From the line that contains "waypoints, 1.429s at" through the line that contains "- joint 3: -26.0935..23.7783", output every line of the listing below exactly and leave out all the rest.

* * * * * * * * *

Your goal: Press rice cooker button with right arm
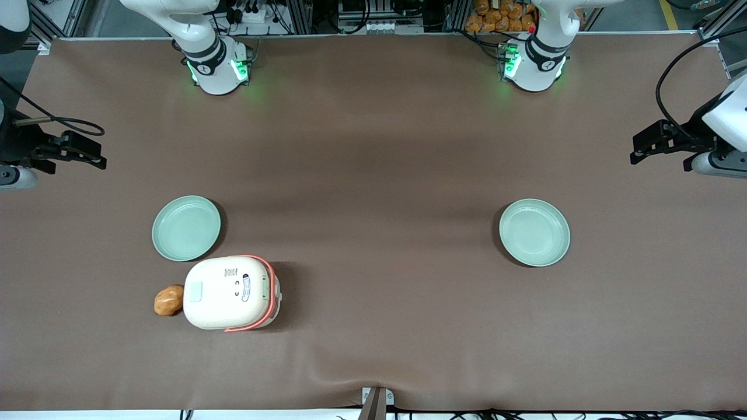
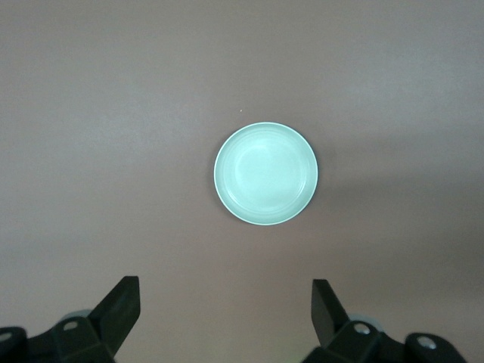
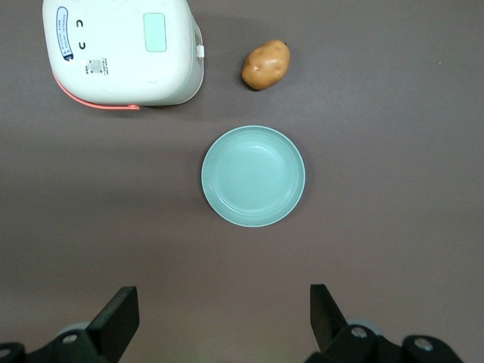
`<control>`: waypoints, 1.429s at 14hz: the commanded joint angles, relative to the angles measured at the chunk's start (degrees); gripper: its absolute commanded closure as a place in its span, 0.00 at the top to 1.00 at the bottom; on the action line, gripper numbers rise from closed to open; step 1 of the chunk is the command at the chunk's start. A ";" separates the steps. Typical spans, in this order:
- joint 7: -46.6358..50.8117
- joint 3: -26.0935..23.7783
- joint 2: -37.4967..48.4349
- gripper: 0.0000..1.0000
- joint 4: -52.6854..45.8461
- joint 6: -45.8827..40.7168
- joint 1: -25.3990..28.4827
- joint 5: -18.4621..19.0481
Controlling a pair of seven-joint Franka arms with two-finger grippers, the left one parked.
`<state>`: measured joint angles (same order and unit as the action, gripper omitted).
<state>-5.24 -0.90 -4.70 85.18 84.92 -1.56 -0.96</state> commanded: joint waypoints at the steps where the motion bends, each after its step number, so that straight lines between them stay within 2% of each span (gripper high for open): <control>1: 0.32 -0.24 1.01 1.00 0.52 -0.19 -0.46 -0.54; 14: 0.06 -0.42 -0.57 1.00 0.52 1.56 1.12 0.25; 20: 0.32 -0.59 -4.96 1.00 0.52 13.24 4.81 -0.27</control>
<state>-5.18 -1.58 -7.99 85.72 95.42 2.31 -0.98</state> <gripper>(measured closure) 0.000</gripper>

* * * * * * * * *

**Task result:**
`<control>`: waypoints, 1.429s at 14hz: the commanded joint angles, relative to the angles measured at the chunk's start (degrees); gripper: its absolute commanded closure as a place in its span, 0.00 at the top to 1.00 at the bottom; on the action line, gripper numbers rise from closed to open; step 1 of the chunk is the command at the chunk's start. A ";" separates the steps. Typical spans, in this order:
- joint 7: -46.6358..50.8117
- joint 3: -26.0935..23.7783

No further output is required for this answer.